Replacement for damaged space shuttle: Soyuz capsule docks with ISS

Status: 02/26/2023 03:12 a.m

The Russian Soyuz space capsule MS-23 has reached the international space station ISS. It replaces the damaged space shuttle there. Two Russian cosmonauts and one US astronaut are to return to Earth with the new capsule in the fall.

An unmanned Soyuz capsule has docked with the ISS to replace a damaged space shuttle at the International Space Station. The Soyuz MS-23 was launched on Friday from the Russian Baikonur Cosmodrome in Kazakhstan and reached the space station on Sunday night. The capsule carried around 430 kilograms of material for the crew, including medical equipment and equipment for scientific experiments.

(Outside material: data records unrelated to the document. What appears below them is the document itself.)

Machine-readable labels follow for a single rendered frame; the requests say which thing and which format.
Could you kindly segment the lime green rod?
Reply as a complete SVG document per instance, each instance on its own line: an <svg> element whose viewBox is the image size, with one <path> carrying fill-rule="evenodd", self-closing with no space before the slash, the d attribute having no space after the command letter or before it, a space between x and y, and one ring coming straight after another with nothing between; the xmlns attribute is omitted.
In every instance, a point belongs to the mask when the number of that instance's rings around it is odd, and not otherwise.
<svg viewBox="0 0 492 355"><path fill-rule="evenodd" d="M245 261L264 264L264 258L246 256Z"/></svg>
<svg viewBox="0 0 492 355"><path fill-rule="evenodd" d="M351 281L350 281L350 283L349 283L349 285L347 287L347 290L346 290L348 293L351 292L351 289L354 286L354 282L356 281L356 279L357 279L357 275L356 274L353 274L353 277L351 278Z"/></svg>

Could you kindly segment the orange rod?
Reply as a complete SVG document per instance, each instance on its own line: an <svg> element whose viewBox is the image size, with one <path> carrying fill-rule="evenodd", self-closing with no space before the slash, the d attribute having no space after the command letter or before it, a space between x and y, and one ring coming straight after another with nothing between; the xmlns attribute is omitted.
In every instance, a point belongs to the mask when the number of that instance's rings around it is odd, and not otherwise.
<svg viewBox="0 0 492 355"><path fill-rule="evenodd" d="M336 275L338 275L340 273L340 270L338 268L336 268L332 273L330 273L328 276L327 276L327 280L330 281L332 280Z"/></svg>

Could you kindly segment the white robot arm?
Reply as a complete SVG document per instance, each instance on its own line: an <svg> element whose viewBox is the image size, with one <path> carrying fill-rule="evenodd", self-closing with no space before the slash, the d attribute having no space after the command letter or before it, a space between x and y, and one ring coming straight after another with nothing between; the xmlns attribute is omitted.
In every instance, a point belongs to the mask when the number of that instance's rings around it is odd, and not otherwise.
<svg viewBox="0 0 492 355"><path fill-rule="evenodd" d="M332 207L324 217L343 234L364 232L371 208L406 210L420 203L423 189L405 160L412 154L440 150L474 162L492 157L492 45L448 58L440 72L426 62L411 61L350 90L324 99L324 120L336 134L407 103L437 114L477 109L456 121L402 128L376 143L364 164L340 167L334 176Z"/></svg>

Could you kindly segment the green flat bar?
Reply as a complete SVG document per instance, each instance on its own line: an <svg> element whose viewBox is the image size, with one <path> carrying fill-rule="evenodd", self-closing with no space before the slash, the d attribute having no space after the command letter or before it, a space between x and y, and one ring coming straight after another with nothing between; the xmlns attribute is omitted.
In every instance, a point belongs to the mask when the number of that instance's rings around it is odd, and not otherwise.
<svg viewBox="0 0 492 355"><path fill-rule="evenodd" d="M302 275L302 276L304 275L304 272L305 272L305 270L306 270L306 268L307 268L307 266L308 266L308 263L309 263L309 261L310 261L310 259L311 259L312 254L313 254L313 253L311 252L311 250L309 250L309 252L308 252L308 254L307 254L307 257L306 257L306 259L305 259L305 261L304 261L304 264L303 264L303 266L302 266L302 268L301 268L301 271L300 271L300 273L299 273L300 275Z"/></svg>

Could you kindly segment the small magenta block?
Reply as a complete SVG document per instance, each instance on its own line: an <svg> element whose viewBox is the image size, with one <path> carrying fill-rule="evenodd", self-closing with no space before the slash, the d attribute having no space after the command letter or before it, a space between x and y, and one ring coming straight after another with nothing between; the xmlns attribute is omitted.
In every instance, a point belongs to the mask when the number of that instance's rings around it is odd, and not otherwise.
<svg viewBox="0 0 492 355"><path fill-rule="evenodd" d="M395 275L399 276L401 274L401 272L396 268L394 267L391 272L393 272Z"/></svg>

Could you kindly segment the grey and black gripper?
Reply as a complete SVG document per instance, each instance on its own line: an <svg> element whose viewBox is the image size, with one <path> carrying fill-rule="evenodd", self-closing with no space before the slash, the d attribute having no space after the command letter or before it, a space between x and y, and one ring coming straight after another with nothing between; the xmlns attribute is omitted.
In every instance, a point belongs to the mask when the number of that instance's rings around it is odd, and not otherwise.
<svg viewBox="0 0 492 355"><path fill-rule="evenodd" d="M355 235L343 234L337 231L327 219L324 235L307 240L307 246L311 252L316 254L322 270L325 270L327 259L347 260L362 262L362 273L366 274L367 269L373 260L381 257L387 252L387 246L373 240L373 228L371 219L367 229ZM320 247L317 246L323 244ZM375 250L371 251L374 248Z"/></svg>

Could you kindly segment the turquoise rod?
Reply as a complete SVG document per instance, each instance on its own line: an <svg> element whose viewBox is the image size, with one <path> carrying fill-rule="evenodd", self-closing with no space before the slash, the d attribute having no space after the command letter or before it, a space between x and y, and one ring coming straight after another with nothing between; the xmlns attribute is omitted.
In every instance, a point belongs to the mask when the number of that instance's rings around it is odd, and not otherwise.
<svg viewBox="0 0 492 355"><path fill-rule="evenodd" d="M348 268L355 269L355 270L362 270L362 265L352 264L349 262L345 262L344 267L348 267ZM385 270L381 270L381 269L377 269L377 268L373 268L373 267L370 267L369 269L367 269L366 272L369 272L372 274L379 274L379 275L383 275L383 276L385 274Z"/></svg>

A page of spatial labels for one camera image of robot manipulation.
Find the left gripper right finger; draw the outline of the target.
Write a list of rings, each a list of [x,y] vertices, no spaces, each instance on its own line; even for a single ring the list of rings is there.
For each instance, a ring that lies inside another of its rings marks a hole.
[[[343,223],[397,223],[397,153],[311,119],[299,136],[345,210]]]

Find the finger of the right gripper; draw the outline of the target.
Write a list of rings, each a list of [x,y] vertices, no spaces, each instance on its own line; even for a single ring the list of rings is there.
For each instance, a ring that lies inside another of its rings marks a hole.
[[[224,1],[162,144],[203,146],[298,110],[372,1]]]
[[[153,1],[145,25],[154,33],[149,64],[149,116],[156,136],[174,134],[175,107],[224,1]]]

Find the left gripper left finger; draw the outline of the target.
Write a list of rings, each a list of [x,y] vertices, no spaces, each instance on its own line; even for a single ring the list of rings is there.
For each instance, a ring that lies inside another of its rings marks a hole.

Damage from micrometeorites

The unusual mission became necessary because the MS-22 ferry, which had previously docked with the ISS, has a leak – probably caused by a micrometeorite. The liquid leaking from the cooling system made the return of two Russians and an American to Earth seem risky. It is now planned that the cosmonauts Sergei Prokopjew and Dmitri Petelin as well as NASA astronaut Frank Rubio, who came to the ISS in September with the MS-22, are expected to return to Earth with the MS-23 in the autumn. In the meantime, the damaged MS-22 capsule could fly back unmanned from the ISS.

Although Russia and the USA have been working closely together on the ISS around 400 kilometers above the earth for more than 20 years, the relationship has fallen into a serious crisis since the Russian invasion of Ukraine around a year ago.